■ Provided entries:

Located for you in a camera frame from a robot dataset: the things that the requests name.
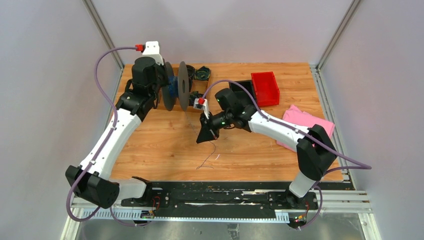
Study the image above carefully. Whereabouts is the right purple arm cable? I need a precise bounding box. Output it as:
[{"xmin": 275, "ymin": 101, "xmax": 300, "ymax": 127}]
[{"xmin": 202, "ymin": 79, "xmax": 373, "ymax": 230}]

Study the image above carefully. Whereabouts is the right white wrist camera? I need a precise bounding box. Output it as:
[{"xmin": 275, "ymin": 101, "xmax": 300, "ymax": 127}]
[{"xmin": 193, "ymin": 97, "xmax": 210, "ymax": 120}]

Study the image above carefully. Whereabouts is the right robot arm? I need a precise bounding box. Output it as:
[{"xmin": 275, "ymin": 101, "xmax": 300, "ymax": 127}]
[{"xmin": 193, "ymin": 88, "xmax": 337, "ymax": 209}]

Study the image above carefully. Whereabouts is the grey filament spool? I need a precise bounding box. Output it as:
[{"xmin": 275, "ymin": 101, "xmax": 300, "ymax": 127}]
[{"xmin": 161, "ymin": 61, "xmax": 190, "ymax": 112}]

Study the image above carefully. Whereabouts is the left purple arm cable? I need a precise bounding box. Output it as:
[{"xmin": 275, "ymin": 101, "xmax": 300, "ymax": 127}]
[{"xmin": 66, "ymin": 46, "xmax": 143, "ymax": 228}]

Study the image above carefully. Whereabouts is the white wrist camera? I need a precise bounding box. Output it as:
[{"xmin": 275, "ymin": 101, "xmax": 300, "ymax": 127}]
[
  {"xmin": 135, "ymin": 41, "xmax": 164, "ymax": 66},
  {"xmin": 193, "ymin": 97, "xmax": 210, "ymax": 120}
]

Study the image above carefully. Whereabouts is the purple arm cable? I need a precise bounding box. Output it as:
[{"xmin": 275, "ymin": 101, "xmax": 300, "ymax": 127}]
[
  {"xmin": 66, "ymin": 46, "xmax": 143, "ymax": 228},
  {"xmin": 202, "ymin": 79, "xmax": 373, "ymax": 230}
]

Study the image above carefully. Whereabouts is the rolled patterned tie bottom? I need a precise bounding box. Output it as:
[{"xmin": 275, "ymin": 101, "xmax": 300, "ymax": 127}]
[{"xmin": 189, "ymin": 91, "xmax": 203, "ymax": 106}]

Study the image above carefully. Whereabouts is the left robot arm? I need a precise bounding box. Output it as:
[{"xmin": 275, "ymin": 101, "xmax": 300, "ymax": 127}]
[{"xmin": 65, "ymin": 56, "xmax": 174, "ymax": 209}]

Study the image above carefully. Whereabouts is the red plastic bin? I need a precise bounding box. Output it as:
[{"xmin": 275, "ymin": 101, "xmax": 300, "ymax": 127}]
[{"xmin": 251, "ymin": 71, "xmax": 280, "ymax": 107}]

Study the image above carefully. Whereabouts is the rolled dark tie top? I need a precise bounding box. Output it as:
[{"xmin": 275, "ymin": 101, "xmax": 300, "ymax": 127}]
[{"xmin": 186, "ymin": 64, "xmax": 196, "ymax": 80}]

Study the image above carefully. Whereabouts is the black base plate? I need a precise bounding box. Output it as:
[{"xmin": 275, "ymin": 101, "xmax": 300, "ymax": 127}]
[{"xmin": 120, "ymin": 181, "xmax": 320, "ymax": 220}]

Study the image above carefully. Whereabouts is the wooden compartment tray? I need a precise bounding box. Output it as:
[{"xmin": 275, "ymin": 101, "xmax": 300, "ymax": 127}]
[{"xmin": 157, "ymin": 62, "xmax": 212, "ymax": 112}]

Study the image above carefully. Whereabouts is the pink cloth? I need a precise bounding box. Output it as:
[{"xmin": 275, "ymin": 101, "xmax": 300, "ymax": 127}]
[{"xmin": 282, "ymin": 104, "xmax": 336, "ymax": 138}]

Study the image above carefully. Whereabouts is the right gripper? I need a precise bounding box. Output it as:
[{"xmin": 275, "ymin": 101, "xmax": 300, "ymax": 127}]
[{"xmin": 196, "ymin": 110, "xmax": 232, "ymax": 145}]

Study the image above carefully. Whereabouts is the thin blue wire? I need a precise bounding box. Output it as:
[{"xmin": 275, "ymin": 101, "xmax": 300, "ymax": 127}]
[{"xmin": 167, "ymin": 76, "xmax": 218, "ymax": 170}]

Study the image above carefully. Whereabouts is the rolled green tie top right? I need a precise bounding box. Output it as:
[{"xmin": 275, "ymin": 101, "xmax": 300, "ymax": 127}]
[{"xmin": 194, "ymin": 66, "xmax": 211, "ymax": 81}]

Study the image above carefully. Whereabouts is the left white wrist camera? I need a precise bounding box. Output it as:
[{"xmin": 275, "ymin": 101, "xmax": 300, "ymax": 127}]
[{"xmin": 135, "ymin": 41, "xmax": 164, "ymax": 66}]

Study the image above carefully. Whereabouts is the black plastic bin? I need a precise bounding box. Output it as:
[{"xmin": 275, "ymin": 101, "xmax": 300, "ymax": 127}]
[{"xmin": 228, "ymin": 79, "xmax": 259, "ymax": 107}]

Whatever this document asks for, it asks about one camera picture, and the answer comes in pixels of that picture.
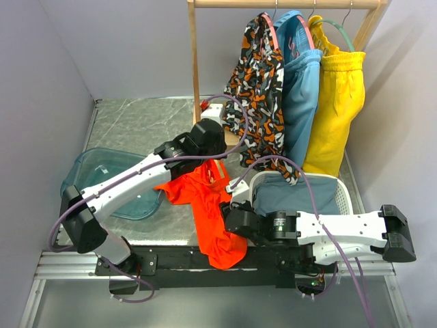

■ Your assignment: Return every line of the records in which the word "wrist" is found.

■ Result for this exercise:
Study the image above carefully. Whereabouts is the right white wrist camera? I need a precise bounding box. Output it as:
Study the image above carefully. Whereabouts is the white wrist camera? I need a precise bounding box. Output it as:
Study the image above carefully. Whereabouts is the left white wrist camera? I need a precise bounding box. Output it as:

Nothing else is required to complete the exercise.